Daily Wrap Up 04 February 2022

4 Feb 2022 04:44 PM

Strong US jobs report fuels dollar rally

The US dollar is driving higher this afternoon following the surprisingly strong US non-farm payrolls report. Last month, 467,000 jobs were added and that comfortably topped forecasts of 110,000. Some economists were even expecting a negative reading, so the stellar number was a pleasant surprise. In addition to that, last month’s figure of 199,000 was revised up to 510,000. Average earnings came in at 5.7%, up from 5% in the previous update. It is possible that employers have had to offer rise wages to attract staff. When workers earn more, they typically spend more, and that should bode well for the economy. It wasn’t all good news, as the unemployment rate nudged up from 3.9% to 4%. Overall, it was a very good jobs report so that has led to renewed chatter the Fed might hike interest rates several times this year. The US interest rate futures market is implying more than five hikes by the Fed this year. The Dow Jones, like the FTSE 100 and the DAX, is in the red as the prospect of numerous rate hikes from the Fed is back at the forefront of traders’ minds. The US 10-year yield is trading above 1.93% - the highest mark in two years, which underlines that the bond market is expecting interest rates to be lifted.

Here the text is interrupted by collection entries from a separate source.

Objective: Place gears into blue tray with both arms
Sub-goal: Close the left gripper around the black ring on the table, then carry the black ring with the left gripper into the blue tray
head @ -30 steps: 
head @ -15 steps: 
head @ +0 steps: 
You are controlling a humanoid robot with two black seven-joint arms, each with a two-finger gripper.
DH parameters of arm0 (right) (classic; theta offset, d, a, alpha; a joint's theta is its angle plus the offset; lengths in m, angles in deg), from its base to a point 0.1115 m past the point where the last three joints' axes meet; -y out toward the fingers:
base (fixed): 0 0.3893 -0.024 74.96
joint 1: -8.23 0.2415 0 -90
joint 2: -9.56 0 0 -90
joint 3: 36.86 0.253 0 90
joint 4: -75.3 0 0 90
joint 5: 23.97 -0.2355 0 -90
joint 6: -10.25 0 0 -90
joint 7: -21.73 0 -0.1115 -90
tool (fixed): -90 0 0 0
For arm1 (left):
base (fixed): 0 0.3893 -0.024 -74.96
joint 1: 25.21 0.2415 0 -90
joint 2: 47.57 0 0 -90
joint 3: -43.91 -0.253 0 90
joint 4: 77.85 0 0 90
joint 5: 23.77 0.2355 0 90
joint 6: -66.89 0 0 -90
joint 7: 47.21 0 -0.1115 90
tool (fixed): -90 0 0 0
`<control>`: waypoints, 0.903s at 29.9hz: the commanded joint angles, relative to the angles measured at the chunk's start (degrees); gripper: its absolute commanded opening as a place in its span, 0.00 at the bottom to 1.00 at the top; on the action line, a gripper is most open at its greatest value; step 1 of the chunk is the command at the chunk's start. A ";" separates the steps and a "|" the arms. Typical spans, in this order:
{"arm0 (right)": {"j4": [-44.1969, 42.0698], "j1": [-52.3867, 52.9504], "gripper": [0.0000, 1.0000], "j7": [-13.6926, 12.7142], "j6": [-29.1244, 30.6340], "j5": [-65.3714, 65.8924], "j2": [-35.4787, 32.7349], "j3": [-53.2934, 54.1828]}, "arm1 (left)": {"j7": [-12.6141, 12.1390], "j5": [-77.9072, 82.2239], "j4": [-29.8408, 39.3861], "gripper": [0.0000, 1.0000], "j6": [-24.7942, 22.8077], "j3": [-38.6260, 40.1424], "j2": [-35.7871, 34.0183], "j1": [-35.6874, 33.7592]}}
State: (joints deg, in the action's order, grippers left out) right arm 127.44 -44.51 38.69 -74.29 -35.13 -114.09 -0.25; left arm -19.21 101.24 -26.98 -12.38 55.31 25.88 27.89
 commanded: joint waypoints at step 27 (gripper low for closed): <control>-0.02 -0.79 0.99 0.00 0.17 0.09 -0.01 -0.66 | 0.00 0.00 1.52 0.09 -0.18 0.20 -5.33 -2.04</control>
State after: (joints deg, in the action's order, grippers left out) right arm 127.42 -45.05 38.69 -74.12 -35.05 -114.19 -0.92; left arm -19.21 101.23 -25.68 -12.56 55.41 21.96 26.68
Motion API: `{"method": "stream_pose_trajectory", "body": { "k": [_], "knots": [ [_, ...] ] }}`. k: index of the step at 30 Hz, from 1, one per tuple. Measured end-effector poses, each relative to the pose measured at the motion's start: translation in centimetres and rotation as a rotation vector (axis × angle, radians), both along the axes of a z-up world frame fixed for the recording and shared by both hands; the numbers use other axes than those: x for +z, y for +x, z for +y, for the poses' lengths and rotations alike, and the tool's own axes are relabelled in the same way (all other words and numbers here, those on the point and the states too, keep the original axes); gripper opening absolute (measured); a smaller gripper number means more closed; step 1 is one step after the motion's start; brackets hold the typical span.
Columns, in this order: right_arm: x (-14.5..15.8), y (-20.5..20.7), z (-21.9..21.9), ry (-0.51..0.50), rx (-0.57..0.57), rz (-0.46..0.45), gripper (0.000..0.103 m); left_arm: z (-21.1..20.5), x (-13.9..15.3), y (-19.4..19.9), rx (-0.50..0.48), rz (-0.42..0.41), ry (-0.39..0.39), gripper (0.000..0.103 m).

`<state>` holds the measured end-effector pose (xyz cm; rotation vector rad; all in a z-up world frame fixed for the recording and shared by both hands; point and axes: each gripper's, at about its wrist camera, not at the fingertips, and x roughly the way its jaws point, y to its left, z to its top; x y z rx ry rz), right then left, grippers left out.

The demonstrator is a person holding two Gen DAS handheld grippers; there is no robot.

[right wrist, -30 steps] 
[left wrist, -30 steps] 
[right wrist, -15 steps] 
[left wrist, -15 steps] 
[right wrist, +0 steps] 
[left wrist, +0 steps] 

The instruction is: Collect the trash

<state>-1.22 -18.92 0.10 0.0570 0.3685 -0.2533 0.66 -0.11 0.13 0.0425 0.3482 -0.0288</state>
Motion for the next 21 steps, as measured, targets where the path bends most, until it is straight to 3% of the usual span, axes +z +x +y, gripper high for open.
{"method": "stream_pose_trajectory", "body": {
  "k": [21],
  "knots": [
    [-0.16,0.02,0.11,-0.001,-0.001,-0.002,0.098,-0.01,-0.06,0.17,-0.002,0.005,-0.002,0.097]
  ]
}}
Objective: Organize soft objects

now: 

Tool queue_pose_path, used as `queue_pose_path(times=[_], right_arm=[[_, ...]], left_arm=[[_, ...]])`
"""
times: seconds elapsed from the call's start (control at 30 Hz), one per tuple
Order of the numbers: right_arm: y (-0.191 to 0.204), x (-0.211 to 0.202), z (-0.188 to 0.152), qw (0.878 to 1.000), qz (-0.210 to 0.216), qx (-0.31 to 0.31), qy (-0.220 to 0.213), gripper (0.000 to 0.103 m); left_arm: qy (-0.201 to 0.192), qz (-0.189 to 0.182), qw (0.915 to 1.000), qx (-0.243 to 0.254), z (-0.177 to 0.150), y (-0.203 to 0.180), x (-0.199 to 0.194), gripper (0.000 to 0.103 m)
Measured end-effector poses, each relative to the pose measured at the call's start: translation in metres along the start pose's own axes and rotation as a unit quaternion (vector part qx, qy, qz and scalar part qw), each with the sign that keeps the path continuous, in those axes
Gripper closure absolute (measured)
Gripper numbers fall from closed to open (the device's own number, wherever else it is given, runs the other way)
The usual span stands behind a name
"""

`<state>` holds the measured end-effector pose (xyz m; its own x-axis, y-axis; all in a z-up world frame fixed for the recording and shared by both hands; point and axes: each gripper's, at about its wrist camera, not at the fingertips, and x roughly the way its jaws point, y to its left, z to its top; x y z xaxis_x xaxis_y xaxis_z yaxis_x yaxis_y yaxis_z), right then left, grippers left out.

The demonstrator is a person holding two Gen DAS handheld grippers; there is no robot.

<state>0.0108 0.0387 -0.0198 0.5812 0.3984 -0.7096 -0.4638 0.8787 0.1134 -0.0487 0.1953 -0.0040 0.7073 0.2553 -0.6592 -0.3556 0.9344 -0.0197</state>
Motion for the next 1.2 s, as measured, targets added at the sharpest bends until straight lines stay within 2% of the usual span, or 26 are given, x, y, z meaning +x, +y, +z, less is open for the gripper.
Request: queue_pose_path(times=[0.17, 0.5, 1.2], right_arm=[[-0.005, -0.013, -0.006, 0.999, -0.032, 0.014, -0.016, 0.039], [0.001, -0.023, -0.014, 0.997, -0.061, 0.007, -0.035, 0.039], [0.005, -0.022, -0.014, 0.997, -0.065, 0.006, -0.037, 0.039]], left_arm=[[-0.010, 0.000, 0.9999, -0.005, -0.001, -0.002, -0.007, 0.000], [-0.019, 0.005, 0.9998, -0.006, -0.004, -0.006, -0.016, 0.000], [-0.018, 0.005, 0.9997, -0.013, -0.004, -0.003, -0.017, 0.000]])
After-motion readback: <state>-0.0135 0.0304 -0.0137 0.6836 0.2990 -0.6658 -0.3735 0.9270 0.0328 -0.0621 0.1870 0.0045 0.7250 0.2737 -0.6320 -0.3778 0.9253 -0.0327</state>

The US dollar index is up 0.15% thanks to the impressive jobs data. Keep in mind, the dollar was clobbered yesterday as the European Central Bank failed to rule out the possibility of hiking rates this year, and that led to the greenback falling roughly 0.7%. When you consider yesterday’s massive fall in the dollar, and today’s bullish jobs data, the upward move in the greenback isn’t that big. AUD/USD is down over 1% on the day as the wider risk-off feeling in the markets is hurting the Australian dollar. Metals such as copper and platinum are in the red, hence the excessive fall in AUD/USD. Gold is hovering around the $1,800 mark as the flight-to-quality play is helping the asset. USD/CAD is up over 0.8% due to the robust US employment data, and the poor Canadian jobs update. Canada’s unemployment rose from 5.9% to 6.5%, and the employment change showed that 200,100 jobs were lost in January.